GLOBAL MARKETS-European shares sink again, dollar holds strong
* Dollar index steady, just off highest since mid-Sept
* Growth concerns weigh on European markets
* Fed says in no rush to raise rates but upgrades view on economy
* Madrid shares hit after Argentina defaults again
LONDON, July 31 (Reuters) - Doubts about the health of Europe's economy dominated trade on its major stock markets on Thursday after a cautious message from the U.S. Federal Reserve did little to stem the dollar's charge to 10-month highs.
A steady rise for the U.S. currency is the central story for global financial markets so far this month and a jump in U.S. economic growth reported on Wednesday extended the dollar's gains against the euro to 6 cents since early May.

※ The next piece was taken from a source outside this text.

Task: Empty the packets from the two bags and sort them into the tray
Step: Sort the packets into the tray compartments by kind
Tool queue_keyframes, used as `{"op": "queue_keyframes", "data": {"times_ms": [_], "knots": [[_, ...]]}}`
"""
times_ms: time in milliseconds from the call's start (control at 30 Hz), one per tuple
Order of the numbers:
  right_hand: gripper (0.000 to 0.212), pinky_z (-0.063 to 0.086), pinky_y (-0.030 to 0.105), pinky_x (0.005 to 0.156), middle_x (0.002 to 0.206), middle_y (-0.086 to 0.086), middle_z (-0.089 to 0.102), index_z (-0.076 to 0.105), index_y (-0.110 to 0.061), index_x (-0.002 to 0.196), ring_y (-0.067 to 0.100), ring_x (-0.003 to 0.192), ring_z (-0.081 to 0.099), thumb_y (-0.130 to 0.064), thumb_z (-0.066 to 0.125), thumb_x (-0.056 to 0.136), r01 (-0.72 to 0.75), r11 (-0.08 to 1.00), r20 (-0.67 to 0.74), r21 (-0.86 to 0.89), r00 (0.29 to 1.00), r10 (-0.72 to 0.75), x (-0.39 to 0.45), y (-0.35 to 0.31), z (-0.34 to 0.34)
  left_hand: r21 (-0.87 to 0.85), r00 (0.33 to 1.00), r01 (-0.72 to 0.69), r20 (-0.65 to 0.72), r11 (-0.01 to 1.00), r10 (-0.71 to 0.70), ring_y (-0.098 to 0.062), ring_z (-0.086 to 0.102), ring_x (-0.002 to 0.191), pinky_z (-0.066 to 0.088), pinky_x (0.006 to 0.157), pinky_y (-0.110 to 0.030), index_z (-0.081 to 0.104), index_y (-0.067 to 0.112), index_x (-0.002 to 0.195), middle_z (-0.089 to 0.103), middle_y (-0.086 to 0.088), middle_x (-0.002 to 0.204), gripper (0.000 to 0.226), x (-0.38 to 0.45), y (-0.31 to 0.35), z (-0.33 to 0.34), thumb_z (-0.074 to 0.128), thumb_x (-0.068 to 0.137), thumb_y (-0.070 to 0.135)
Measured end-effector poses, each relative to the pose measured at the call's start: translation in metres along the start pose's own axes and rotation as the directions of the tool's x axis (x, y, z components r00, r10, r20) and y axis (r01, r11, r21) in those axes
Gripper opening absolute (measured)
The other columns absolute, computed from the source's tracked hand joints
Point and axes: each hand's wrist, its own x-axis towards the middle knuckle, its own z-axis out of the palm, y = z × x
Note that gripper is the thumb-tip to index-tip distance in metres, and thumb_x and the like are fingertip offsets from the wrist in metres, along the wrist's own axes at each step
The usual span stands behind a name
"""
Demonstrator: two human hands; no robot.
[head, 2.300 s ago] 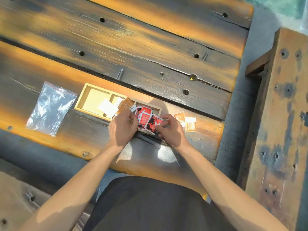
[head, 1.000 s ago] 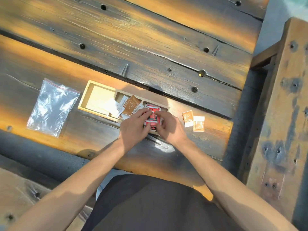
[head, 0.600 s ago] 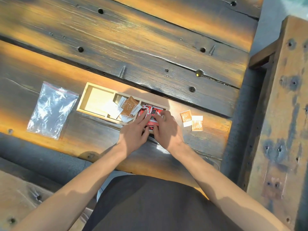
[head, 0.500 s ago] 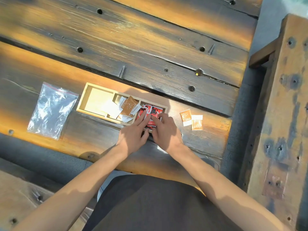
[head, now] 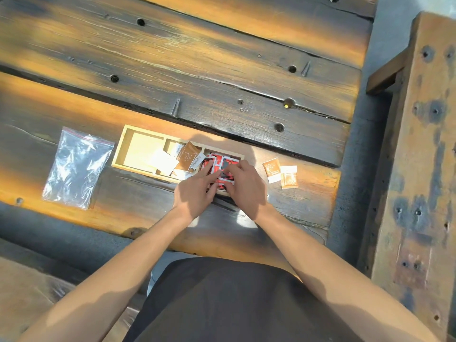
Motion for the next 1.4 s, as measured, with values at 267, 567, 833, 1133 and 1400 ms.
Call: {"op": "queue_keyframes", "data": {"times_ms": [267, 567, 833, 1133, 1400], "knots": [[0.044, 0.059, 0.043, 0.067, 0.124, 0.004, 0.053, 0.060, -0.024, 0.132, 0.026, 0.103, 0.062, -0.018, 0.067, 0.089, 0.002, 1.000, 0.042, 0.019, 0.999, -0.003, -0.002, 0.000, 0.002, -0.013, 0.997, -0.021, -0.070, 1.000, 0.020, -0.028, 0.074, 0.104, 0.062, 0.070, -0.038, 0.053, 0.033, 0.145, 0.043, -0.001, 0.159, 0.045, 0.006, 0.002, 0.004, 0.052, 0.100, 0.029], [0.049, 0.058, 0.041, 0.070, 0.124, 0.002, 0.049, 0.057, -0.026, 0.127, 0.025, 0.099, 0.064, -0.039, 0.077, 0.084, 0.013, 1.000, 0.074, -0.001, 0.997, -0.012, 0.003, -0.001, -0.004, -0.037, 0.997, -0.058, 0.054, 0.998, 0.059, -0.024, 0.072, 0.108, 0.060, 0.086, -0.041, 0.063, 0.035, 0.136, 0.039, 0.002, 0.160, 0.042, 0.013, -0.005, -0.022, 0.065, 0.093, 0.035], [0.056, 0.046, 0.036, 0.061, 0.126, 0.010, 0.046, 0.050, -0.018, 0.124, 0.031, 0.105, 0.061, -0.036, 0.080, 0.081, -0.009, 0.986, 0.143, -0.164, 0.989, 0.033, 0.022, -0.014, 0.003, 0.062, 0.997, -0.057, -0.040, 0.996, 0.060, -0.028, 0.073, 0.107, 0.063, 0.077, -0.043, 0.067, 0.035, 0.126, 0.054, 0.003, 0.151, 0.042, 0.016, 0.000, -0.018, 0.067, 0.088, 0.016], [0.031, 0.059, 0.044, 0.067, 0.136, 0.001, 0.052, 0.064, -0.022, 0.127, 0.029, 0.106, 0.066, -0.026, 0.057, 0.097, 0.090, 0.994, 0.055, -0.067, 0.995, -0.087, 0.000, 0.002, -0.001, 0.108, 0.997, -0.046, -0.063, 0.993, 0.053, -0.026, 0.075, 0.098, 0.055, 0.062, -0.032, 0.051, 0.029, 0.146, 0.041, 0.008, 0.160, 0.044, 0.002, 0.003, -0.004, 0.042, 0.103, 0.032], [0.036, 0.059, 0.043, 0.064, 0.137, 0.005, 0.055, 0.062, -0.024, 0.133, 0.034, 0.102, 0.068, -0.021, 0.052, 0.099, 0.096, 0.991, 0.040, -0.091, 0.995, -0.093, -0.008, 0.003, 0.000, 0.102, 0.999, 0.002, 0.037, 0.995, -0.006, -0.025, 0.074, 0.100, 0.062, 0.072, -0.041, 0.035, 0.029, 0.156, 0.029, 0.010, 0.165, 0.052, -0.003, 0.006, 0.000, 0.038, 0.104, 0.030]]}}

U.S. growth of 4 percent in annualised terms in the second quarter came at a time when poor company results and concerns over a still escalating situation in Ukraine have added to worries that Europe will take far longer to recover.

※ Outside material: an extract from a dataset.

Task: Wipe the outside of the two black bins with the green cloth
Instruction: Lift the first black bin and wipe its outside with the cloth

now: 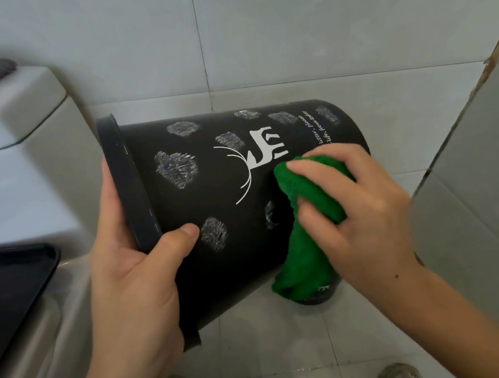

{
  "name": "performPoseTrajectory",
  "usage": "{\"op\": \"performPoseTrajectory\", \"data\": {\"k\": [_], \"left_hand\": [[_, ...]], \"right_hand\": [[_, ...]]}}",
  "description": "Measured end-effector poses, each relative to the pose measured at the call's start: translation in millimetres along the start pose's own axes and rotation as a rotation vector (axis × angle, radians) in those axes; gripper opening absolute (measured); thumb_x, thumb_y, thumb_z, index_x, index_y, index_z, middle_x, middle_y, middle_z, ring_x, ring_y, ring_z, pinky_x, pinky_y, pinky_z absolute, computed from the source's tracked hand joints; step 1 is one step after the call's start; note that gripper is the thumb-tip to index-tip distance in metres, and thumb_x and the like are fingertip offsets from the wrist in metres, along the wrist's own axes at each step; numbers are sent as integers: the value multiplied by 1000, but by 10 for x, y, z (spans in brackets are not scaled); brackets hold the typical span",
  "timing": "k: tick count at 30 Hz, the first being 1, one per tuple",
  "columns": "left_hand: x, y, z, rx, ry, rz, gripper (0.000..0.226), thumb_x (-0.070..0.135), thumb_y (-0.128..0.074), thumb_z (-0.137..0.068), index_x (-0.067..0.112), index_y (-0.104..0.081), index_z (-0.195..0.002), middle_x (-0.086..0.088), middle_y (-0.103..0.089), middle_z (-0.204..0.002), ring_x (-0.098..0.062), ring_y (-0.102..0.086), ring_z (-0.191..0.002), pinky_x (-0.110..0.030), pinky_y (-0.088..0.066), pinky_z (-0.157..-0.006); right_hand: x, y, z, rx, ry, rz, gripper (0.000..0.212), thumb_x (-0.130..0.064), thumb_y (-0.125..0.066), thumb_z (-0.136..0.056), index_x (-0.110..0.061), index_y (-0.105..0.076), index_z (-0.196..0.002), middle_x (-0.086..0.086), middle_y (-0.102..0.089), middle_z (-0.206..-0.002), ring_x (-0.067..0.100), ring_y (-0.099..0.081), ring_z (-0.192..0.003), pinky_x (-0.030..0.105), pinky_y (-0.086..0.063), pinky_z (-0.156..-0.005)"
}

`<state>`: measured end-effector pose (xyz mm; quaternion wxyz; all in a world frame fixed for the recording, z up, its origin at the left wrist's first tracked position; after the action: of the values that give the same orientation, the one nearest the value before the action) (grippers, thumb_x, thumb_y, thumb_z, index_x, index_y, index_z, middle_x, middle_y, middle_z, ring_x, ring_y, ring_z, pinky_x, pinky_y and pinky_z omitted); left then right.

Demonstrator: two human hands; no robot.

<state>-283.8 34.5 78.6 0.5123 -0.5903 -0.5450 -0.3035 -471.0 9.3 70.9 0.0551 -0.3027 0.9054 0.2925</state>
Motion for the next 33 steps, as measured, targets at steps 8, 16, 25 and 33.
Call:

Euro zone data on Thursday showed inflation slowing to just 0.4 percent, adding to those doubts, and the pan-European FTSEurofirst 300 index was down 0.7 percent by midday.

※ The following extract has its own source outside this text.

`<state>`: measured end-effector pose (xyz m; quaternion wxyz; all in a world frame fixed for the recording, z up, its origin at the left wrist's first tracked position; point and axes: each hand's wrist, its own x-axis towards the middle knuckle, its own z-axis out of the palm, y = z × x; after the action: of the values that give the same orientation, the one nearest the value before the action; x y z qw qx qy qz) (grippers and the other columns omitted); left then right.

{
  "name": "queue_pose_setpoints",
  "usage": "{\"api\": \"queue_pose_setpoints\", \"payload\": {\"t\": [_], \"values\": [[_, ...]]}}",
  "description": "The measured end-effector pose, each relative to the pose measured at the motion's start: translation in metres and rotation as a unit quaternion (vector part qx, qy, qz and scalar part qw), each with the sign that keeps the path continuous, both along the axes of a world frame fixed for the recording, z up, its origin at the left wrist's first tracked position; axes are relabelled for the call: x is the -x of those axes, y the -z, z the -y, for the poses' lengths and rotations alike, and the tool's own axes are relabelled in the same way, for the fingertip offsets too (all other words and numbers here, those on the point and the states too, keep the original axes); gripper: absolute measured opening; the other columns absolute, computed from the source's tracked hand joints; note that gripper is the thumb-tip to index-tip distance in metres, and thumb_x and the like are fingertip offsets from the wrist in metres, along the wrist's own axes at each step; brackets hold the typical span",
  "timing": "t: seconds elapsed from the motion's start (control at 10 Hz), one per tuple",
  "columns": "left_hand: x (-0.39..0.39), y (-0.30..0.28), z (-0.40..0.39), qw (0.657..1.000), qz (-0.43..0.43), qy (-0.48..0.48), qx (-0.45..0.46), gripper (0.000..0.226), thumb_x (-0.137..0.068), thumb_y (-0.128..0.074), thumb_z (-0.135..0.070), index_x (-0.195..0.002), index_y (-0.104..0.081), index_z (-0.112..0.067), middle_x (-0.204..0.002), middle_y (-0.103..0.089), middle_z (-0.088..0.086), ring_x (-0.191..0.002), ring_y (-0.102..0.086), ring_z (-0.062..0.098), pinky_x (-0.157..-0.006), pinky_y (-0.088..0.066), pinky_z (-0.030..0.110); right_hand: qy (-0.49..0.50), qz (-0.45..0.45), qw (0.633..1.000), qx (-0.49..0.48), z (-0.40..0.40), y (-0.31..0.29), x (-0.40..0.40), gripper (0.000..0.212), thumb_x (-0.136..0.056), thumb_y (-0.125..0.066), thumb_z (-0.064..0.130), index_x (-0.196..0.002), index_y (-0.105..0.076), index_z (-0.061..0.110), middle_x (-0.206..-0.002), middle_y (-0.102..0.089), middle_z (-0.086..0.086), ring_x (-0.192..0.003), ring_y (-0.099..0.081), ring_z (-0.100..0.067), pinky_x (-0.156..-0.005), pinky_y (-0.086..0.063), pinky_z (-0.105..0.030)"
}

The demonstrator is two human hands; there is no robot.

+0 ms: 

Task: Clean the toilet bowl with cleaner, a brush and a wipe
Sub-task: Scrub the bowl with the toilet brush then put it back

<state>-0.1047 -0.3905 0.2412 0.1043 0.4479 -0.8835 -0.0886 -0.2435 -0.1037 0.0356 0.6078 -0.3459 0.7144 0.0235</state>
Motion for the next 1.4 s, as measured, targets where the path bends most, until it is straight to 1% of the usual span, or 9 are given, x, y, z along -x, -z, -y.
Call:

"Despite some decent earnings from a number of blue-chips, the market is stuck in a range, with a number of negative catalysts including Argentina's default at the forefront of investors' minds," said Lionel Jardin, head of institutional sales at Assya Capital, in Paris.
Argentina defaulted for the second time in 12 years overnight after talks on a last-minute deal with holdout creditors were dashed.
While debt insurance costs on Thursday suggested an eventual agreement was still seen as possible, the default helped fuel weakness in Spanish and French shares, traders said, with Madrid's main index down 1.8 percent.
The broader global impact of any default is likely to be limited because Argentina has been effectively shut out of financial markets since its 2002 default.
"We expect contagion to other markets to be fairly limited. This is a highly technical legal case and a selective default," Steve Ellis, a portfolio manager with Fidelity Emerging Market Debt.
While the dollar gained against its Australian counterpart and other higher-yielding plays, the euro held steady just below $1.34.
A rough ride this week has seen the single currency fall to its lowest since November but it was little changed after the inflation numbers.
The promise of U.S. jobs numbers on Friday was also likely to keep trading in tighter ranges, dealers said.
"The market is now a little bit too far ahead of itself," said Adam Myers, head of currency strategy at Credit Agricole in London. "There's not going to be any Fed interest rate rises in the first half of 2015 and that's what the market is pretty much pricing in at the moment. It will only take a weak payrolls number and we'll see quite a snapback."
While the prospect of a solid U.S. recovery gave equities some general support, many Asian shares slipped on profit-taking after making hefty gains since the middle of this month.
MSCI's broadest index of Asia-Pacific shares outside Japan dipped 0.3 percent but was still not far from a 6 1/2-year high hit on Wednesday.